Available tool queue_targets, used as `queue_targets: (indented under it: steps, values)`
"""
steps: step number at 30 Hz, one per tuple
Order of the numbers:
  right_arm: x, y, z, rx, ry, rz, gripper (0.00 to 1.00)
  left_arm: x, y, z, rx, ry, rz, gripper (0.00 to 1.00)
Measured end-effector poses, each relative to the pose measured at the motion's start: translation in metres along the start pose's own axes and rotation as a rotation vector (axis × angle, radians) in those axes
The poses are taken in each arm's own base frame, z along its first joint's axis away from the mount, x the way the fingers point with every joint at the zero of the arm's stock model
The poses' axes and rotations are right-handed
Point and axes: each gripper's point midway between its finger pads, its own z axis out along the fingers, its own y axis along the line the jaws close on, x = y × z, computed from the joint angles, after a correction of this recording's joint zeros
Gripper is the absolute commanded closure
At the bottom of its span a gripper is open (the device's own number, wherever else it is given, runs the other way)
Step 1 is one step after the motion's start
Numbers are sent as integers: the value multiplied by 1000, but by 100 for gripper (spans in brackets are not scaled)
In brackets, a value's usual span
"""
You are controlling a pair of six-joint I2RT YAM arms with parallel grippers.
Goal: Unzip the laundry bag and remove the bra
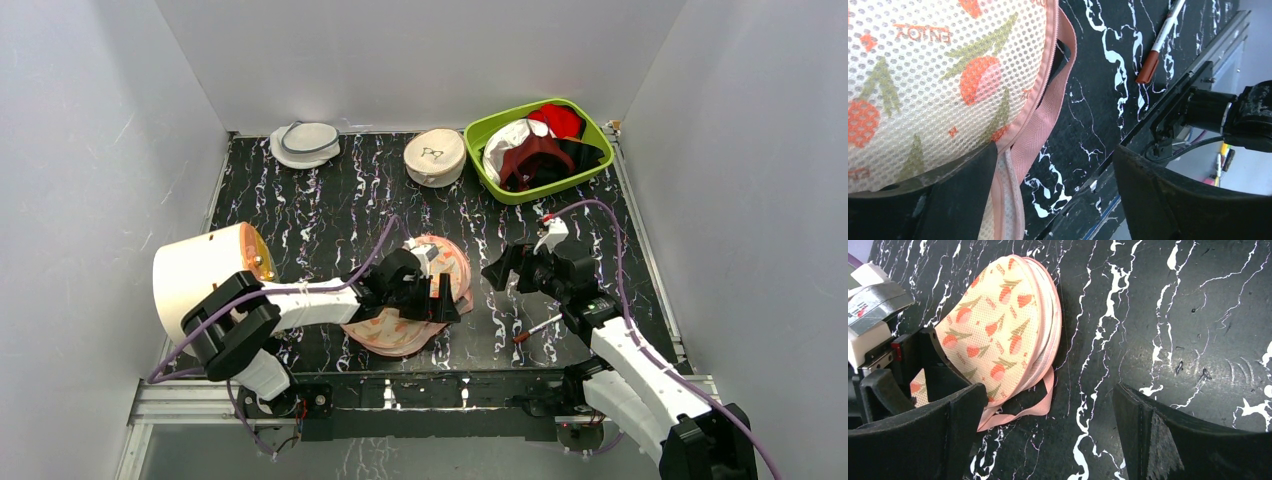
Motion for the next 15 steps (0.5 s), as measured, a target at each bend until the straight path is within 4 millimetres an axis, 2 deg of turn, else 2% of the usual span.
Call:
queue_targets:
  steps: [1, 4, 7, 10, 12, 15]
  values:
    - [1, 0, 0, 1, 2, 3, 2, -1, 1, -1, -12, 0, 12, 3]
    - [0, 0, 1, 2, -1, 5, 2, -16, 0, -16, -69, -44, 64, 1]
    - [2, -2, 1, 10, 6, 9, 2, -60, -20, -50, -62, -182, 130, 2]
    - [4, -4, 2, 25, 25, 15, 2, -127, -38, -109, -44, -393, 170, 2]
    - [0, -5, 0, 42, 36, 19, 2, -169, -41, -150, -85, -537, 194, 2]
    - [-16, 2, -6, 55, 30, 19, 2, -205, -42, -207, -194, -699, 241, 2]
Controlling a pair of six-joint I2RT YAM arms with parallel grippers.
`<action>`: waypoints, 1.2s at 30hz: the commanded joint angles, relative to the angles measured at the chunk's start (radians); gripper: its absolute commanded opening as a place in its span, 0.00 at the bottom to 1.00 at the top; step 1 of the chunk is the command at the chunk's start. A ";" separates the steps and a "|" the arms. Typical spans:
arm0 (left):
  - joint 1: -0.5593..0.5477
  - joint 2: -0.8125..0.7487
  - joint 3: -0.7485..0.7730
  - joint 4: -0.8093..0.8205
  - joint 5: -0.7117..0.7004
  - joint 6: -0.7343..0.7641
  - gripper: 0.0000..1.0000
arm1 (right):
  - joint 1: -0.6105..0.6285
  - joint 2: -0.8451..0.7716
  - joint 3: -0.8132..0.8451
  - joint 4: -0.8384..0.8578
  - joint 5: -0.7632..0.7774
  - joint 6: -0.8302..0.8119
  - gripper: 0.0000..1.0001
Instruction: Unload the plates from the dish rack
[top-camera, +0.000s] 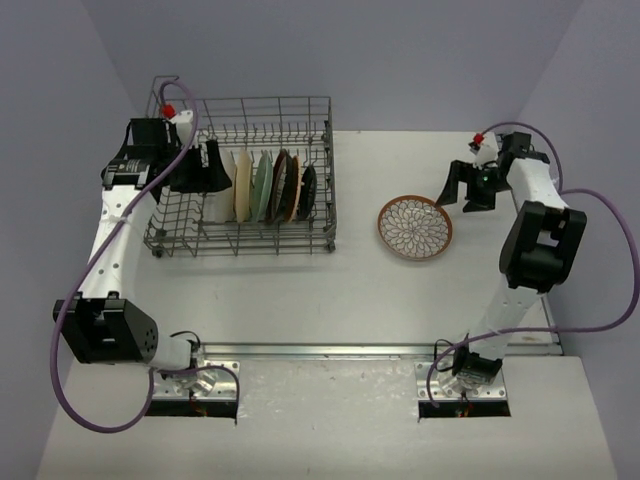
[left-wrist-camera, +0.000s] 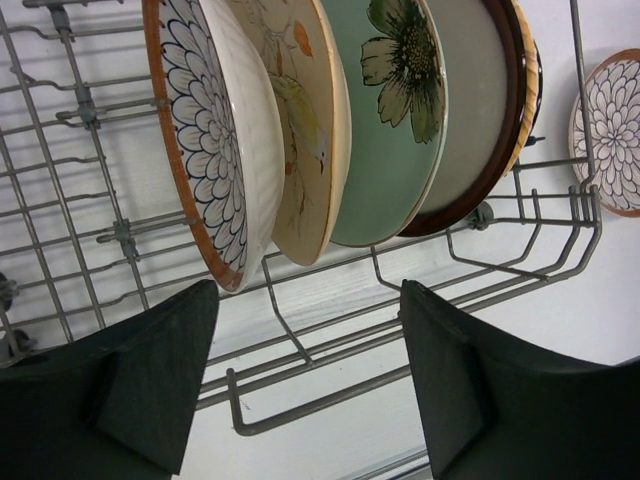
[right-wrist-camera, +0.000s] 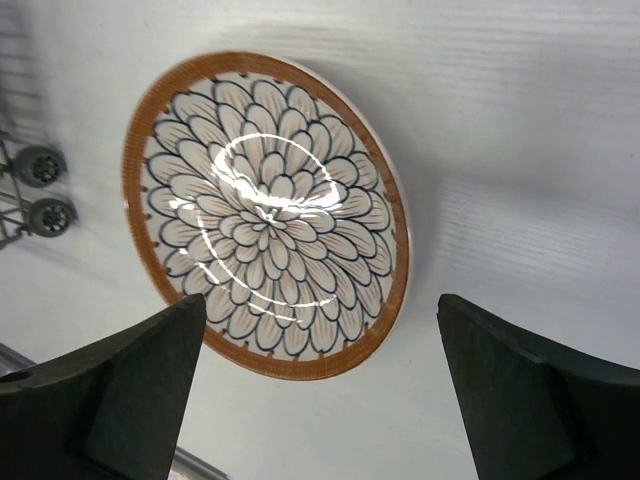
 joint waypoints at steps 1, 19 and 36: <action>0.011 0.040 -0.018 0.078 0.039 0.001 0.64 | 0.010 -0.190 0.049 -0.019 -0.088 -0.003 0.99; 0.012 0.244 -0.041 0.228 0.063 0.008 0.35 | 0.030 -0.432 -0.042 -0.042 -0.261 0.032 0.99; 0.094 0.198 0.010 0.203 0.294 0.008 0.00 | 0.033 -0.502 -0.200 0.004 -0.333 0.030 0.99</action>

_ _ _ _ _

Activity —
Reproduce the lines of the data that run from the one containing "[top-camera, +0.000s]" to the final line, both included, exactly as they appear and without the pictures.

Exercise output —
[top-camera, +0.000s] 
[left-wrist-camera, +0.000s] 
[right-wrist-camera, +0.000s] 
 joint waypoints at steps 1, 19 and 36: <action>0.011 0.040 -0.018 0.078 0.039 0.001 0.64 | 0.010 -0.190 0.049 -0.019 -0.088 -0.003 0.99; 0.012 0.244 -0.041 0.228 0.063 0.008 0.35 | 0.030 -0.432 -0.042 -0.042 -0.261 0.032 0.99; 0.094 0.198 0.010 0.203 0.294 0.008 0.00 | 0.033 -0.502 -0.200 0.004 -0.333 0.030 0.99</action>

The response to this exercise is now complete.